A Person’s Pre-Arrest Silence Argued as Evidence of Guilt . . . Really? April 27, 2013

The Fifth Amendment to the United States Constitution prohibits self-incrimination. We’ve all heard (and can probably recite) our constitutional right to remain silent. Further, the high court’s 1966 decision in Miranda v. Arizona enshrined the rights of persons in police custody, subject to custodial interrogation, to remain silent. Everybody knows we have the right to remain silent and not incriminate ourselves . . . or do we? And remember, a good Bryan|College Station Criminal Defense Attorney can help you with questions about your constitutional rights.

 

Right to Remain SilentThe Supreme Court has taken the case of Salinas v. Texas. Salinas is a Texas criminal case in which the defendant was convicted of the shotgun murder of two brothers in Houston, Texas. During the trial prosecutors admitted Salinas’ non-custodial statement to police which included one key moment of silence when police asked Salinas if the shotgun in his possession was the weapon used to kill the brothers. Salinas had not testified and the trial court permitted the state to admit the “silence,” and also permitted the prosecutors to argue Salinas’ silence was evidence of his guilt. Not surprisingly, the Texas Court of Criminal Appeals upheld the conviction and found no Fifth Amendment violation because “in pre-arrest, pre-Miranda circumstances, a suspect’s interaction with police officers is not compelled.”

 

Salinas is being represented at the Supreme Court by Stanford University law professor Jeffrey L. Fisher. The argument before the SCOTUS is essentially this: “A prosecutor’s use of a defendant’s silence during questioning compels the defendant to be a witness against himself because it leaves him no way to avoid incriminating himself.” “If he speaks, his words can be used against him . . .  And if he refuses to speak, the prosecution can argue that his silence is evidence of guilt.” Suspects are, consequently, put into a unconstitutional “damned-if-you-do, damned-if-you don’t situation.

 

It will be interesting to see how the court will handle this situation. The ruling will significantly effect the states and how they apply the right to silence privilege at trial, and will be significant for police officers in determining how far they can go in interrogating a suspect.

 

Stephen Gustitis is a criminal defense lawyer in Bryan-College Station. He is Board Certified in Criminal Law by the Texas Board of Legal Specialization. He is also a husband, father, and retired amateur bicycle racer.

 

COMMENTS

2 thoughts on “A Person’s Pre-Arrest Silence Argued as Evidence of Guilt . . . Really?

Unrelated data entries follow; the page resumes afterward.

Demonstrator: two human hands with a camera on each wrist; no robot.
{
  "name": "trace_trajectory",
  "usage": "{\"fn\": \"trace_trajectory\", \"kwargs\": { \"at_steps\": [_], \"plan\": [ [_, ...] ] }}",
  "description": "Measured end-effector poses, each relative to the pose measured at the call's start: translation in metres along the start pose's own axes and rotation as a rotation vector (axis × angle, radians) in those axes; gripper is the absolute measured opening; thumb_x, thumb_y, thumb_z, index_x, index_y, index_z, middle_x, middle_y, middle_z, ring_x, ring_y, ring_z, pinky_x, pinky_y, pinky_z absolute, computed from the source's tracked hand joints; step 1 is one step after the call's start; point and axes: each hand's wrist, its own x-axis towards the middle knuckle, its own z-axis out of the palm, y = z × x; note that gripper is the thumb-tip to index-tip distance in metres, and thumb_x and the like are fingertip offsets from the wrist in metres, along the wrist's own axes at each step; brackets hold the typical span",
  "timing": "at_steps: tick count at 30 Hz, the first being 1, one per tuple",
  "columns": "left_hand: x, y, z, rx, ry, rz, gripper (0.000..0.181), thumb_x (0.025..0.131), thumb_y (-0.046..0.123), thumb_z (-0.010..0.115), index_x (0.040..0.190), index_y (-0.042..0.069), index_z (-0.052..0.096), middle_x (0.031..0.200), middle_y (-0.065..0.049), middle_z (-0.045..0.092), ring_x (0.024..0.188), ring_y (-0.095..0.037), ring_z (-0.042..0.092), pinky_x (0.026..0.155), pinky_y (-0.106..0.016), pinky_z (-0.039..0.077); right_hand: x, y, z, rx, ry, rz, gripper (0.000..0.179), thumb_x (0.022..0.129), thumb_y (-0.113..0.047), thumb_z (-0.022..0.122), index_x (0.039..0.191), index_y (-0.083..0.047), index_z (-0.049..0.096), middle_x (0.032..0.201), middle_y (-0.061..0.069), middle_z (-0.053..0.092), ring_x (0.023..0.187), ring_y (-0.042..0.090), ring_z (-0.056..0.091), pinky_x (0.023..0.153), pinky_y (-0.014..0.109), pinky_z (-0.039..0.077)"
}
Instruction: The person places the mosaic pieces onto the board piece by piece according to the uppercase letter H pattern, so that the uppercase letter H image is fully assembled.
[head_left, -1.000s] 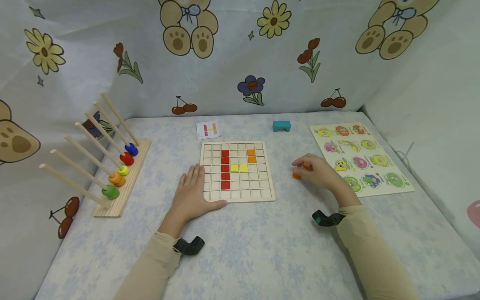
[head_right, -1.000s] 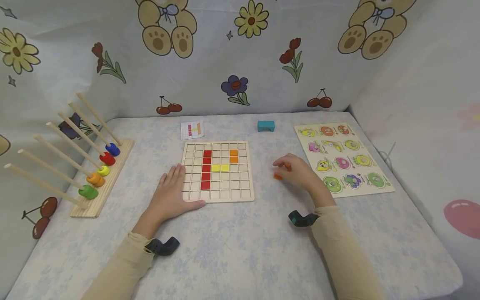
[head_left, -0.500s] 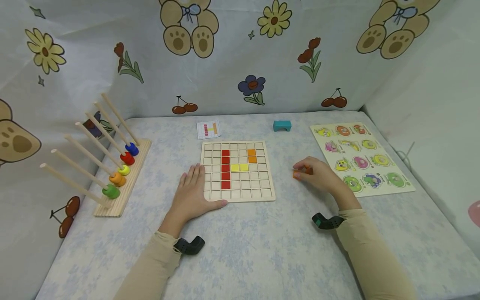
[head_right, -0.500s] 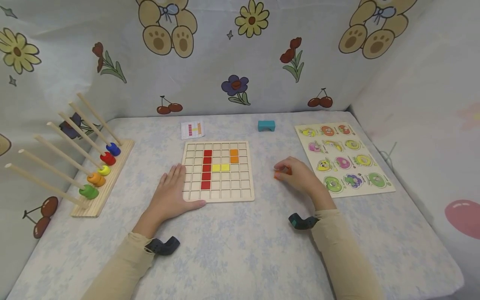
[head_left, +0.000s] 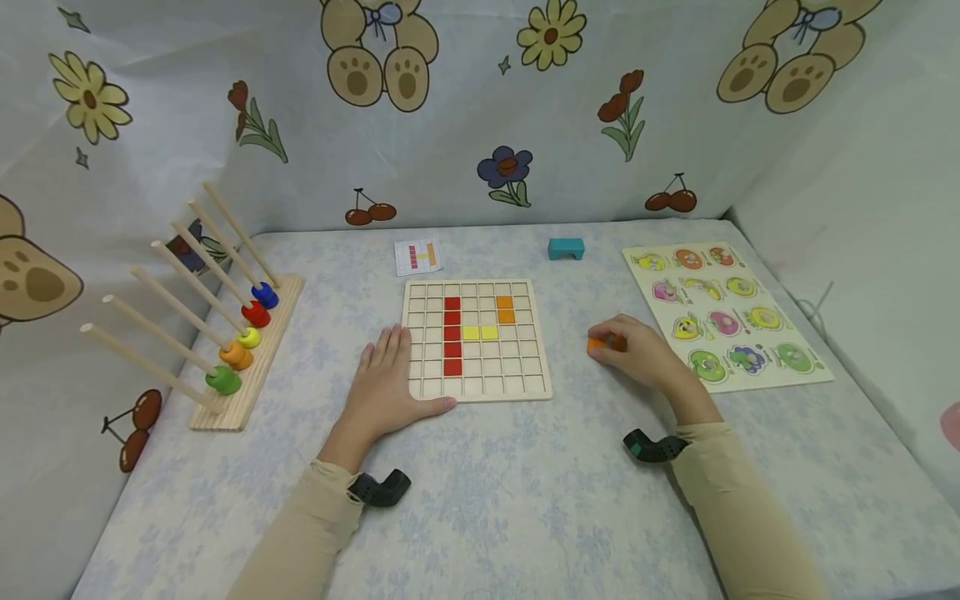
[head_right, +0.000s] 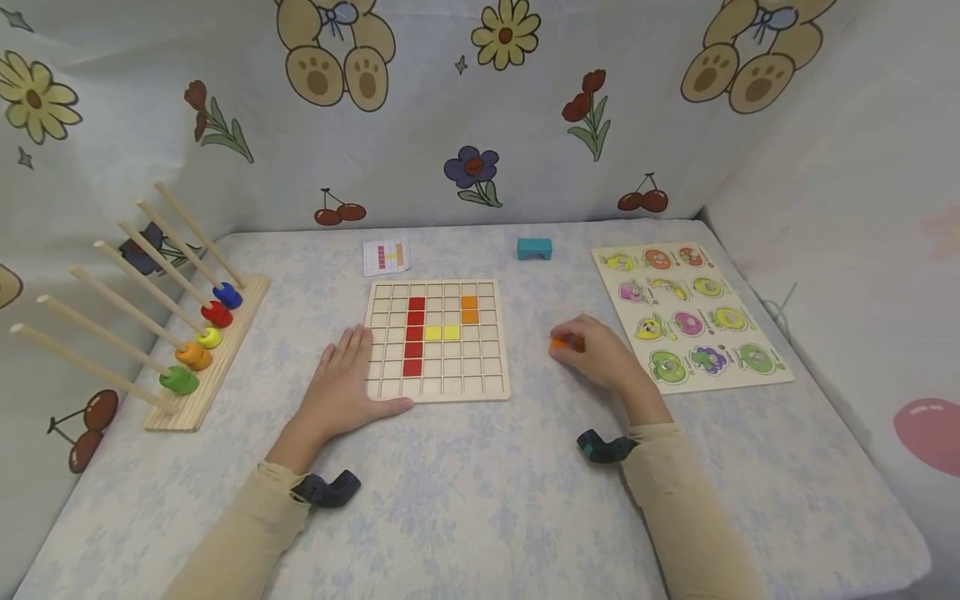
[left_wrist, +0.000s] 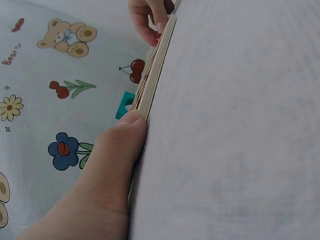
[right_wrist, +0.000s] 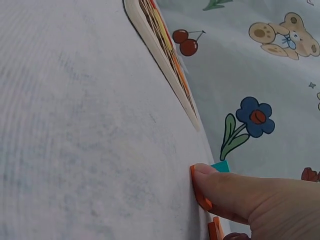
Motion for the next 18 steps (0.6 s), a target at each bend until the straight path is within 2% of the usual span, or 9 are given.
{"fn": "trace_trajectory", "kwargs": {
  "at_steps": [5,11,18],
  "plan": [
    [0.0006,-0.0007,0.0005,0.001,0.002,-0.004,0.144,0.060,0.100,0.045,0.160,0.006,0.000,0.168,-0.012,0.000,0.156,-0.028,-0.002,0.126,-0.052,0.003,-0.0005,-0.0007,0.0002,-0.019,0.014,0.004,0.034,0.093,-0.035,0.070,0.120,-0.013,0.069,0.117,0.005,0.061,0.104,0.024,0.054,0.096,0.045,0.046],
    [0.0005,-0.0005,0.0001,-0.005,0.009,0.003,0.144,0.061,0.099,0.047,0.160,0.005,0.000,0.168,-0.013,0.001,0.156,-0.029,-0.001,0.125,-0.052,0.004,-0.0015,-0.0023,-0.0004,-0.031,0.022,0.004,0.030,0.092,-0.035,0.071,0.115,-0.014,0.070,0.114,0.004,0.061,0.102,0.024,0.052,0.094,0.043,0.044],
    [0.0000,0.0002,-0.0004,-0.008,0.013,0.005,0.143,0.062,0.096,0.051,0.159,0.004,0.001,0.168,-0.014,0.001,0.156,-0.030,-0.001,0.125,-0.053,0.004,-0.0016,-0.0041,0.0016,-0.009,0.030,0.003,0.023,0.091,-0.030,0.074,0.111,-0.019,0.069,0.106,0.003,0.061,0.095,0.023,0.050,0.083,0.037,0.043]
  ]
}}
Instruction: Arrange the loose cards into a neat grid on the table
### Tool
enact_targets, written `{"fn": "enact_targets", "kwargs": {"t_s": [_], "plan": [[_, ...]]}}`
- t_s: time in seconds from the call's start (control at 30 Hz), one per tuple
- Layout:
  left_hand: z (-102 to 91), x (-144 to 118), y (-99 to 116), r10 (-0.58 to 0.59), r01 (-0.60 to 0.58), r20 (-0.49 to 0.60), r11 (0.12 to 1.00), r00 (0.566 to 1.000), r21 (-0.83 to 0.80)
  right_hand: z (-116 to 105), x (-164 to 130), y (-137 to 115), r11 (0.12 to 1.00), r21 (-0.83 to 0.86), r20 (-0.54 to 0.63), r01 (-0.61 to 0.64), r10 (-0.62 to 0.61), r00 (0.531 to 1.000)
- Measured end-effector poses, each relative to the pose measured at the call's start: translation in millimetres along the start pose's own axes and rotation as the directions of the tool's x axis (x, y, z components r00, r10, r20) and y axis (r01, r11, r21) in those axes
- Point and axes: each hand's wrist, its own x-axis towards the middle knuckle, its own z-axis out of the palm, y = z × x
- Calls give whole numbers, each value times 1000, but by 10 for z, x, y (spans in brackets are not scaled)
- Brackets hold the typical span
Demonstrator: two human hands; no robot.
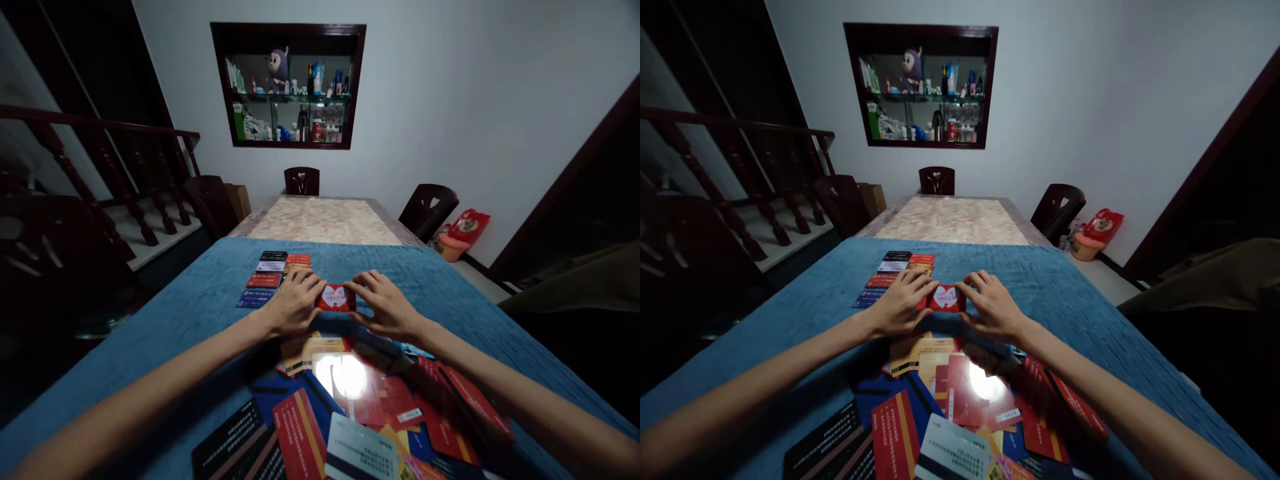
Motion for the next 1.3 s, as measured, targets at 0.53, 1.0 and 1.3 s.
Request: {"fn": "enact_targets", "kwargs": {"t_s": [0.53,1.0,1.3], "plan": [[646,777,-953,-230,242,152,968,961,-66,766,603,1017,981,36,147,-188,181,972],[1023,1083,-1255,-381,417,300,906,874,-65,1352,840,1441,929,71,281,-363,330,901],[1075,1137,-1330,-382,422,344,905,858,-49,1408,854,1484,921,108,304,-375,328,894]]}}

    • Willie: It would have been different. The “invocation” of the right to silence is generally inadmissible evidence. So, if Mr. Salinas had said “I take the 5th” he would have accomplished two things. First, he would have remained silent. Second, he would have expressly invoked his right. The trial lawyer could have argued inadmissibility under two theories, instead of just one. Thanks for commenting!